- What you should do
Would you please repeat all of the data exactly, omitting the pictures?

- Exercise data
=-=-=

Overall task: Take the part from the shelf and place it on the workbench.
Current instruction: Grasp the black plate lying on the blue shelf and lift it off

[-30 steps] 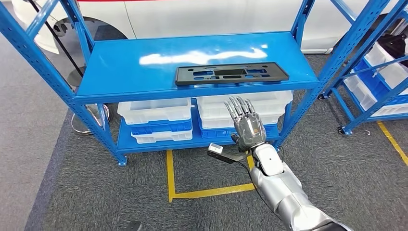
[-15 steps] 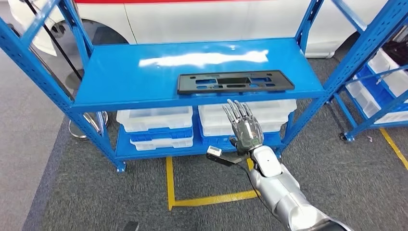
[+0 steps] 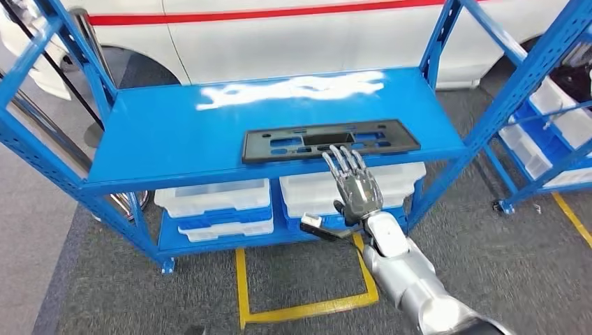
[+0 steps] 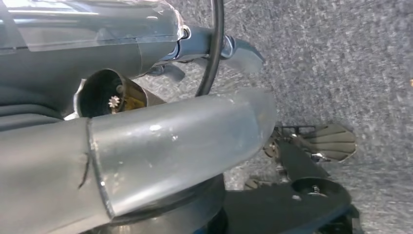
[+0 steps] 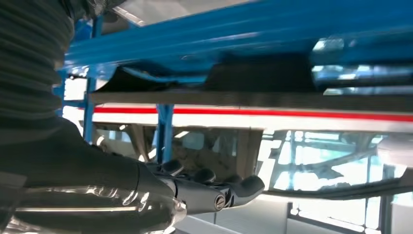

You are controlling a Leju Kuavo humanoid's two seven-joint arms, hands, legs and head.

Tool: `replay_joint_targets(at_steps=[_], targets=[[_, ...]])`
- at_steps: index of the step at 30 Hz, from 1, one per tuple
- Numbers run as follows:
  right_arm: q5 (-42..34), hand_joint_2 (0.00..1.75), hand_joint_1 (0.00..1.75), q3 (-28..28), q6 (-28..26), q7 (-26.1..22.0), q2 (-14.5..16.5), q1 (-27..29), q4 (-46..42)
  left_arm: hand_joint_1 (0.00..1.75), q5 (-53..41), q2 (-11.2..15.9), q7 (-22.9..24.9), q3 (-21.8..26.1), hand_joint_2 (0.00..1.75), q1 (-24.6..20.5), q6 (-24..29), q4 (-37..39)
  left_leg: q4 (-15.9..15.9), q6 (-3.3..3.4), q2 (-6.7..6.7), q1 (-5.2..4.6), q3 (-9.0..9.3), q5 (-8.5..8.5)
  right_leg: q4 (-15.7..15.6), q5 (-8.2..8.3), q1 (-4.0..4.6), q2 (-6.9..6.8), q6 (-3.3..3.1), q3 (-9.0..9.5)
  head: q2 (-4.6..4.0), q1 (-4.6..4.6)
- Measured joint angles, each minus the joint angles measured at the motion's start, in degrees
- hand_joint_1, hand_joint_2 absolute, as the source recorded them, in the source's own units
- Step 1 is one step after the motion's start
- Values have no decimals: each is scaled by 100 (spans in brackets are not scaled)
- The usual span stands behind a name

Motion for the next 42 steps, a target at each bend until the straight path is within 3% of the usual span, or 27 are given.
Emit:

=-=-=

- The completed task
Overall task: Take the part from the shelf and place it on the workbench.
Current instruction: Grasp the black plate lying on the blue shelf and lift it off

[-30 steps] 
[-15 steps] 
[+0 steps] 
[+0 steps] 
[+0 steps] 

You are controlling a Leju Kuavo humanoid's two seven-joint arms, hands, legs and head.

Tool: `replay_joint_targets(at_steps=[_], targets=[[_, ...]])`
- at_steps: index of the step at 30 Hz, from 1, one per tuple
- Numbers run as follows:
  right_arm: q5 (-42..34), hand_joint_2 (0.00..1.75), hand_joint_1 (0.00..1.75), q3 (-28..28), q6 (-28..26), q7 (-26.1..22.0), q2 (-14.5..16.5), q1 (-27..29), q4 (-46..42)
  left_arm: hand_joint_1 (0.00..1.75), q5 (-53..41), q2 (-11.2..15.9), q7 (-22.9..24.9), q3 (-21.8..26.1), hand_joint_2 (0.00..1.75), q1 (-24.6..20.5), q6 (-24..29), q4 (-37..39)
  left_leg: q4 (-15.9..15.9), q6 (-3.3..3.4), q2 (-6.7..6.7), q1 (-5.2..4.6), q3 (-9.0..9.3), q5 (-8.5..8.5)
  right_leg: q4 (-15.7..15.6), q5 (-8.2..8.3), q1 (-4.0..4.6), q2 (-6.9..6.8), q6 (-3.3..3.1), q3 (-9.0..9.5)
  head: q2 (-4.6..4.0), q1 (-4.6..4.6)
- Measured joint angles, each minus the joint angles measured at the motion's start, in degrees
- hand_joint_1, hand_joint_2 absolute, as the source recorded them, in the source's own units
- Step 1 is one step after the motion's start
- Values have no decimals: each is scaled by 100 (spans in brackets are not scaled)
- The usual span stands behind a name

Motion for the next 42 steps, a target at each bend until the straight path is within 3% of the usual span, or 27 are given.
Emit:

Work on the exercise is complete.